Manufacturer | Airbus Defence and Space |
---|---|
Designer | ESA |
Operator | NASA |
Dimensions | |
Height | 4 m (13 ft) [1] |
Diameter |
|
Production | |
Status | Operational |
Maiden launch | November 16, 2022 (Artemis I) |
Related spacecraft | |
Derived from | Automated Transfer Vehicle |
Flown with | Orion |
Propulsion | |
Propellant mass | 8,600 kg (19,000 lb) [2] [3] |
Powered by | 1 × AJ10 8 × R-4D |
Maximum thrust | AJ10: 26.6 kN (6,000 lbf) R-4D: 3.92 kN (880 lbf) |
Propellant | MON-3/MMH |
|
The European Service Module (ESM) is the service module component of the Orion spacecraft, serving as its primary power and propulsion component until it is discarded at the end of each mission. In January 2013, NASA announced that the European Space Agency (ESA) will contribute the service module for Artemis I, based on the ESA's Automated Transfer Vehicle (ATV). It was delivered by Airbus Defence and Space in Bremen, in northern Germany to NASA at the end of 2018. After approval of the first module, the ESA will provide the ESMs from Artemis II to Artemis VI.

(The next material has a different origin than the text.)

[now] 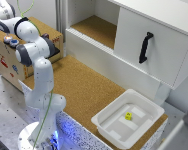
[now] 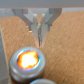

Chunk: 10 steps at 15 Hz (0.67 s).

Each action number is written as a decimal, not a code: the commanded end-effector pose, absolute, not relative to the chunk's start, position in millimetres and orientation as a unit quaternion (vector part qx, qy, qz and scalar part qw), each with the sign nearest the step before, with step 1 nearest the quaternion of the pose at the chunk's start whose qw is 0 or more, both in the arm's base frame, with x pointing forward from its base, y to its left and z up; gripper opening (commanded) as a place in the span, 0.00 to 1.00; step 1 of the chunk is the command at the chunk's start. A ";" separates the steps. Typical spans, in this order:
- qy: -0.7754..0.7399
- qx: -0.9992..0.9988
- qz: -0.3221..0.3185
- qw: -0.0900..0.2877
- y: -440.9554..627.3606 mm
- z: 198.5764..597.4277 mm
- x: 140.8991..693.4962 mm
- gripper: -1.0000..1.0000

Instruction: Toggle the red light switch to turn on the red light

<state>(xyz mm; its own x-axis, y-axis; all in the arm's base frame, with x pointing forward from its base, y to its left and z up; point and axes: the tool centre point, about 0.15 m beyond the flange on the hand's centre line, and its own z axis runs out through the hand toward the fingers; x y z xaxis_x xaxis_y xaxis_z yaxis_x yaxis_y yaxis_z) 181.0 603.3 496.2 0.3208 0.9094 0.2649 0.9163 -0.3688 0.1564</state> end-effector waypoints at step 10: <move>-0.399 -0.908 -0.124 0.017 515.5 531.9 244.7 1.00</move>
<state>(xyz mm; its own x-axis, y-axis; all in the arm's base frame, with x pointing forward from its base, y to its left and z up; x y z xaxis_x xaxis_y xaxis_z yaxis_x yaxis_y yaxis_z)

The module's first flight was Artemis I, the first major milestone in NASA's Artemis program to return humans to the Moon, on November 16, 2022. The Space Launch System launched Orion toward the Moon, where the ESM placed the spacecraft into distant retrograde orbit around the Moon, and subsequently extracted it from that orbit and sent it back to Earth.
The service module (SM) supports the crew module (CM) from launch through to separation prior to reentry. It provides in-space propulsion capability for orbital transfer, attitude control, and high altitude ascent aborts. It provides the water and oxygen needed for a habitable environment, generates and stores electrical power, and maintains the temperature of the vehicle's systems and components. This module can also transport unpressurized cargo and scientific payloads. [4]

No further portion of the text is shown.